Instructions for the task: The entries are to be duplicated exactly, with nothing left out.

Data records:
..............................
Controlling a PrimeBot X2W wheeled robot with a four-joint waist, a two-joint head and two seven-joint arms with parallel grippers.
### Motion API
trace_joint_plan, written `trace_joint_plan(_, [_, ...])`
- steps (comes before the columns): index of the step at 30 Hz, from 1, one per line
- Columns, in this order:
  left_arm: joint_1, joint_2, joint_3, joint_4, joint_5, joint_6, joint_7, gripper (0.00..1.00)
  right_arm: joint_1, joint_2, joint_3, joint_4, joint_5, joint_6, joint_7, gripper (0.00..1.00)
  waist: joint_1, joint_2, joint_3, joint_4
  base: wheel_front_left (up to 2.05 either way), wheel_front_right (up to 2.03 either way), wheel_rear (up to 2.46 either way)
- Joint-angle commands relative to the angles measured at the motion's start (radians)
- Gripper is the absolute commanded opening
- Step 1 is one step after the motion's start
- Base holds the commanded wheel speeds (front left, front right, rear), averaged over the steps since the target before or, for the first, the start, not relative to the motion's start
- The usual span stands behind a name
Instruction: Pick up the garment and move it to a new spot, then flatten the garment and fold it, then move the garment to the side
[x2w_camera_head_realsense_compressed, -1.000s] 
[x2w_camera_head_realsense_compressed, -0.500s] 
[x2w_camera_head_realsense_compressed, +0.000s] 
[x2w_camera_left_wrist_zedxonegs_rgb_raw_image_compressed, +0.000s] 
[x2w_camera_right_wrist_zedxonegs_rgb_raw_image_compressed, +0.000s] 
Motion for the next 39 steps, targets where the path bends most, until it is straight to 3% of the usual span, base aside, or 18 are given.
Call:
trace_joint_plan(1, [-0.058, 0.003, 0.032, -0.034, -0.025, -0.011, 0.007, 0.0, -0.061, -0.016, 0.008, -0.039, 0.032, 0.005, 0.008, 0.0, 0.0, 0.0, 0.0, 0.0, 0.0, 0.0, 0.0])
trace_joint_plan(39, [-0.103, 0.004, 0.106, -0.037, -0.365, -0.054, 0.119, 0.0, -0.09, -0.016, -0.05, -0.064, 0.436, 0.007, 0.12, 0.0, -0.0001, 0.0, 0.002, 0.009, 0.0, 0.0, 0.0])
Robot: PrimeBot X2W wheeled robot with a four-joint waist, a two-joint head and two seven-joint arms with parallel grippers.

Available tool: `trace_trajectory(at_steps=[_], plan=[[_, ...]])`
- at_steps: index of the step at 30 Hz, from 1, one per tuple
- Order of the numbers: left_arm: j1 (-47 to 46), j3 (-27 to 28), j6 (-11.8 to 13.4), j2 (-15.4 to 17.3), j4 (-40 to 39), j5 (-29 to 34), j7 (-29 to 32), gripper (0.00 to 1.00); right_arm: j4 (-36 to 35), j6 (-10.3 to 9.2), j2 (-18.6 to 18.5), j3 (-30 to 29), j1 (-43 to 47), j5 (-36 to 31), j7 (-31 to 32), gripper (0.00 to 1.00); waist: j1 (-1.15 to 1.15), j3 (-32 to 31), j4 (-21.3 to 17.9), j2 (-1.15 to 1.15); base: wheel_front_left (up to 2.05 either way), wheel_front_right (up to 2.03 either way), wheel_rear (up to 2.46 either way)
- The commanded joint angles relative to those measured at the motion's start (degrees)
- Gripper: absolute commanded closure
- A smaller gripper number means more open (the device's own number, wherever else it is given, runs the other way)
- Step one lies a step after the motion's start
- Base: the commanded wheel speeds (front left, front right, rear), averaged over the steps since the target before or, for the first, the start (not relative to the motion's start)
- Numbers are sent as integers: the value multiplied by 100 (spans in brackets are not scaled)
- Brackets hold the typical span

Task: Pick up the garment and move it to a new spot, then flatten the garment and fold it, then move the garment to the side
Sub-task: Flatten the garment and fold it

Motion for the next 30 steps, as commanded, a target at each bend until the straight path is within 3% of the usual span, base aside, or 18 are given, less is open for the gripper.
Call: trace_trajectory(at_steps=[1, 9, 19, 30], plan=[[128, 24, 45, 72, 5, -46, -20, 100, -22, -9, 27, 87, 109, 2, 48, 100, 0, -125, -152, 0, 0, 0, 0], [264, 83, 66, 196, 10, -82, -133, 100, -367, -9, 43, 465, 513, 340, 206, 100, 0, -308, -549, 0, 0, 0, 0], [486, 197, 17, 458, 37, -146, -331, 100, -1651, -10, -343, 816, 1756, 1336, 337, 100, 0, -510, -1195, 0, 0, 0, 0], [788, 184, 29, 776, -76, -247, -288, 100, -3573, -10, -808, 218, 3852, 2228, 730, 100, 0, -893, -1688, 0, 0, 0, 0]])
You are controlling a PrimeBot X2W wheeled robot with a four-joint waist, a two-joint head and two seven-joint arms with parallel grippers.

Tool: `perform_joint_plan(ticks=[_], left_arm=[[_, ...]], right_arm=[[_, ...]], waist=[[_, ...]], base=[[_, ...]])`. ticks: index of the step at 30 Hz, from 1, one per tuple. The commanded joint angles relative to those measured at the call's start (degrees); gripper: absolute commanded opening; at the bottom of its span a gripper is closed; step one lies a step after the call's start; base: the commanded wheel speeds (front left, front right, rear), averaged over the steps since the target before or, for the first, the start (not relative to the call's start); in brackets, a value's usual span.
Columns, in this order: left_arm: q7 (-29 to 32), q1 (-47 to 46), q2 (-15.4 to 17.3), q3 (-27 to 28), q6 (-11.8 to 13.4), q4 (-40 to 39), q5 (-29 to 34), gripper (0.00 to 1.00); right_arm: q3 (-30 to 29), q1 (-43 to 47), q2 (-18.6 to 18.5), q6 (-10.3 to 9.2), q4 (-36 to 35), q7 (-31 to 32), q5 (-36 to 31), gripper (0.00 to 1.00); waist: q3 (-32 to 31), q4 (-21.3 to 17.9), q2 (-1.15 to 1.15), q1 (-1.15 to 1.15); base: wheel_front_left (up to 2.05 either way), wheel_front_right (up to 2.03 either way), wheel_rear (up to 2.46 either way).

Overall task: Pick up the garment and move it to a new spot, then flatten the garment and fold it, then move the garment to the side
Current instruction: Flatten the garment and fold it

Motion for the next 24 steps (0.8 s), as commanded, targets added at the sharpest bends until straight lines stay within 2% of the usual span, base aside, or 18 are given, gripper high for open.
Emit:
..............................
Reply to the task:
Controlling a PrimeBot X2W wheeled robot with a four-joint waist, a two-joint head and two seven-joint arms with parallel grippers.
### Motion API
trace_joint_plan, written `trace_joint_plan(_, [_, ...])`
- steps (comes before the columns): index of the step at 30 Hz, from 1, one per line
- Columns, in this order:
  left_arm: joint_1, joint_2, joint_3, joint_4, joint_5, joint_6, joint_7, gripper (0.00..1.00)
  right_arm: joint_1, joint_2, joint_3, joint_4, joint_5, joint_6, joint_7, gripper (0.00..1.00)
  waist: joint_1, joint_2, joint_3, joint_4
  base: wheel_front_left (up to 2.05 either way), wheel_front_right (up to 2.03 either way), wheel_rear (up to 2.46 either way)
- Joint-angle commands relative to the angles measured at the motion's start (radians)
- Gripper is the absolute commanded opening
- Step 1 is one step after the motion's start
- Base holds the commanded wheel speeds (front left, front right, rear), averaged over the steps since the target before or, for the first, the start, not relative to the motion's start
- The usual span stands behind a name
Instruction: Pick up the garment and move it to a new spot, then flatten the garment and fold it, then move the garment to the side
[x2w_camera_head_realsense_compressed, -1.000s] 
[x2w_camera_head_realsense_compressed, -0.500s] 
[x2w_camera_head_realsense_compressed, +0.000s] 
[x2w_camera_left_wrist_zedxonegs_rgb_raw_image_compressed, +0.000s] 
[x2w_camera_right_wrist_zedxonegs_rgb_raw_image_compressed, +0.000s] 
Motion for the next 39 steps, targets where the path bends most, until it is straight to 3% of the usual span, base aside, or 18 are given.
Call:
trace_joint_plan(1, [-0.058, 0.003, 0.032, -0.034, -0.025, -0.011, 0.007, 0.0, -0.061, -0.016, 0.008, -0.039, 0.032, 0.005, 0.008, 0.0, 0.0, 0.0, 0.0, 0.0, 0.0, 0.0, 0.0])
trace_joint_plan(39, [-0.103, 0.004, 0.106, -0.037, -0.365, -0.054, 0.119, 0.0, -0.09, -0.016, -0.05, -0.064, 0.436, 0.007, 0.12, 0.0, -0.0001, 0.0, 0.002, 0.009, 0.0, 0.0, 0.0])
Robot: PrimeBot X2W wheeled robot with a four-joint waist, a two-joint head and two seven-joint arms with parallel grippers.

Available tool: `trace_trajectory(at_steps=[_], plan=[[_, ...]])`
- at_steps: index of the step at 30 Hz, from 1, one per tuple
- Order of the numbers: left_arm: j1 (-47 to 46), j3 (-27 to 28), j6 (-11.8 to 13.4), j2 (-15.4 to 17.3), j4 (-40 to 39), j5 (-29 to 34), j7 (-29 to 32), gripper (0.00 to 1.00); right_arm: j4 (-36 to 35), j6 (-10.3 to 9.2), j2 (-18.6 to 18.5), j3 (-30 to 29), j1 (-43 to 47), j5 (-36 to 31), j7 (-31 to 32), gripper (0.00 to 1.00); waist: j1 (-1.15 to 1.15), j3 (-32 to 31), j4 (-21.3 to 17.9), j2 (-1.15 to 1.15); base: wheel_front_left (up to 2.05 either way), wheel_front_right (up to 2.03 either way), wheel_rear (up to 2.46 either way)
- The commanded joint angles relative to those measured at the motion's start (degrees)
- Gripper: absolute commanded closure
- A smaller gripper number means more open (the device's own number, wherever else it is given, runs the other way)
- Step one lies a step after the motion's start
- Base: the commanded wheel speeds (front left, front right, rear), averaged over the steps since the target before or, for the first, the start (not relative to the motion's start)
- Numbers are sent as integers: the value multiplied by 100 (spans in brackets are not scaled)
- Brackets hold the typical span

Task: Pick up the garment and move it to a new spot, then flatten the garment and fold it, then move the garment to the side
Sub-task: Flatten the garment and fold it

Motion for the next 30 steps, as commanded, a target at each bend until the straight path is within 3% of the usual span, base aside, or 18 are given, less is open for the gripper.
Call: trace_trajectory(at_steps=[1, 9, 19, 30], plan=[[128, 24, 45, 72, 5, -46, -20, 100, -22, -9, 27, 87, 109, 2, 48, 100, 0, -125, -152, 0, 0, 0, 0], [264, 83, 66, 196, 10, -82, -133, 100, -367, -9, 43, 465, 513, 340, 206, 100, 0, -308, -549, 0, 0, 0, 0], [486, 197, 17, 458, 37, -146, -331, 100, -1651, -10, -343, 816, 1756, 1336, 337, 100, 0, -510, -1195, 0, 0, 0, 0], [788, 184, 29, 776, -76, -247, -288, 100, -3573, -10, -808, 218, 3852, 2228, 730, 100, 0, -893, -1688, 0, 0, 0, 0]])
You are controlling a PrimeBot X2W wheeled robot with a four-joint waist, a two-joint head and two seven-joint arms with parallel grippers.

Tool: `perform_joint_plan(ticks=[_], left_arm=[[_, ...]], right_arm=[[_, ...]], waist=[[_, ...]], base=[[_, ...]])`. ticks: index of the step at 30 Hz, from 1, one per tuple. The commanded joint angles relative to those measured at the call's start (degrees); gripper: absolute commanded opening; at the bottom of its span a gripper is closed; step one lies a step after the call's start; base: the commanded wheel speeds (front left, front right, rear), averaged over the steps since the target before or, for the first, the start (not relative to the call's start); in brackets, a value's usual span.
Columns, in this order: left_arm: q7 (-29 to 32), q1 (-47 to 46), q2 (-15.4 to 17.3), q3 (-27 to 28), q6 (-11.8 to 13.4), q4 (-40 to 39), q5 (-29 to 34), gripper (0.00 to 1.00); right_arm: q3 (-30 to 29), q1 (-43 to 47), q2 (-18.6 to 18.5), q6 (-10.3 to 9.2), q4 (-36 to 35), q7 (-31 to 32), q5 (-36 to 31), gripper (0.00 to 1.00); waist: q3 (-32 to 31), q4 (-21.3 to 17.9), q2 (-1.15 to 1.15), q1 (-1.15 to 1.15); base: wheel_front_left (up to 2.05 either way), wheel_front_right (up to 2.03 either way), wheel_rear (up to 2.46 either way).

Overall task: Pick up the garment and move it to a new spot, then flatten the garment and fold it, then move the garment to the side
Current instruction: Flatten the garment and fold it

Motion for the next 24 steps (0.8 s), as commanded, targets added at the sharpest bends until straight lines stay within 2% of the usual span, base aside, or 18 are given, gripper high for open.
Emit:

The exercise calls for nothing further.